Healthiest Lunches

Lunch for most Americans is a grab and go meal. It’s easy to hit a fast food restaurant or stop by a convenience store for a soda and candy bar. The problem with that is that convenience food is full of calories and additives that have dubious health effects.

It’s also expensive and doesn’t fill you up, leaving you wanting more food halfway through the afternoon. With a little effort, you can put together a healthy meal and avoid the fast food money and waist line pit.

Starters

Start with a nice broth-based soup like vegetable or tomato bisque. Avoid cream soups because of the calories. Look for less salty versions. Salt is added for flavor, but too much salt makes you bloat. Eating a starter of soup will help you feel fuller quickly and eat less. The vegetables are healthy, too.

Pick a Protein

Protein is important to help you feel full, build bones and muscles, and fuel your body. You can choose lunch meat, but lunch meats are highly processed and full of additives and nitrates. Instead, make a healthier choice like fish, lean chicken, or lean beef. For a vegetarian twist, choose brown rice, quinoa, cottage cheese, or beans and legumes.

Fish is full of Omega-3 oils and ocean fish (salmon, tuna, sardines, etc) are high in iodine that you need for a healthy thyroid. Lean beef and chicken are also very healthy. Obviously, if you fry it first, it tends to be a lot less healthy.

Brown rice and quinoa can be a great base for your lunch. Brown rice is a carb, but does contain a lot of fiber, vitamin B1 and magnesium.

Quinoa is an excellent source for plant-based protein. Adding beans and legumes make for a great base in the form of a bowl of beans or a bean burger. Vegetarian food doesn’t have to be tasteless. Find a few good recipes or experiment with spices.

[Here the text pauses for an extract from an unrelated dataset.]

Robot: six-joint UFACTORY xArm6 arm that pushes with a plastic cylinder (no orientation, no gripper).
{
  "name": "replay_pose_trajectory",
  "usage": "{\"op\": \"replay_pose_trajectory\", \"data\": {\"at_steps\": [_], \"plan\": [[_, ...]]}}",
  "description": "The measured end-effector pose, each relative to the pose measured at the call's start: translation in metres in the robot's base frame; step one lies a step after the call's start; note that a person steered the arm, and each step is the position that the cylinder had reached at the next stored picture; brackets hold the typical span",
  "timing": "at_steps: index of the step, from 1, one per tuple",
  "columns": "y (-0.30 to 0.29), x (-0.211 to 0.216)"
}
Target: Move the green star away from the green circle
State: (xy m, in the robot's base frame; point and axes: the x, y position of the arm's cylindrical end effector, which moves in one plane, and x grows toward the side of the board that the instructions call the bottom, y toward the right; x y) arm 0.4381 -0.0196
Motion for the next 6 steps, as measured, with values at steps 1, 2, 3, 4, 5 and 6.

Cottage cheese is a great food to eat while trying to lose weight and comes with some excellent nutrition. Try topping it with carrots, tomatoes and other veggies for a filling lunch.

Add a Veggie

Choose a variety of veggies to complement your protein. Adding leafy greens give you filling fiber and lots of necessary vitamins, antioxidants, and other important nutrients. If you do add a dressing, try for less rather than more. Balsamic vinegar and olive oil is a great low-cal dressing.

Try to eat a rainbow of veggies as each color contains different anti-oxidants. Eating your veggies raw keeps nutrients that are washed away when boiled.

Avocados are very healthy, high in good fats and fibers. Try the hipster trick of using avocados as a spread instead of high calorie mayo. If you eat avocados with salad, your body can absorb the carotenoid antioxidants more readily.

Sprinkle on Some Fiber

Nuts offer protein, fiber and healthy fats and a selection of important minerals. Adding a tablespoon of nuts to your sandwich or salad not only adds to the flavor and texture but to a healthy meal. They are high in calories, so go easy on the total amount you eat.

Chia seeds are a great source of plant-based protein, are filling and add a lot of fiber to your diet. They are generally flavorless, so they are easy to add to any food.

Make a Sandwich

If you chose to have your lunch as a sandwich, try to eat whole grain breads. Some “whole grain” breads are made with white flour and food coloring. Read the label to make sure that you are getting the real thing. White bread is readily converted in your body to sugar. Whole grain bread takes longer to digest and you’ll feel less sluggish after a whole grain sandwich..

Drink Something Healthy

Drink water or unsweetened tea for your meal. Avoiding sugary or artificially sweetened soft drinks and juices will help you keep down your lunch’s calorie count. And your body needs water to function well, anyway.

End with Dessert

Wait…dessert? Sure. Eat some fruit for the sweetness and vitamins and fiber. As you avoid sugar, you will find the fruit is sweet enough to soothe the worst sweet tooth.

And finally, dark chocolate is a great meal ender. It contains magnesium and a lot of anti-oxidants. It takes a little time to get used to the lack of milk and sugar, but dark chocolate is delicious. It is rich enough that a small square will make you feel as if you’ve had a much larger dessert.

Conclusion

Lunch doesn’t have to be a boring grab and go meal. With a little thought, you can have a very healthy meal that will be filling and nutritious. You’ll notice am improved afternoon and your wallet and waistline will thank you.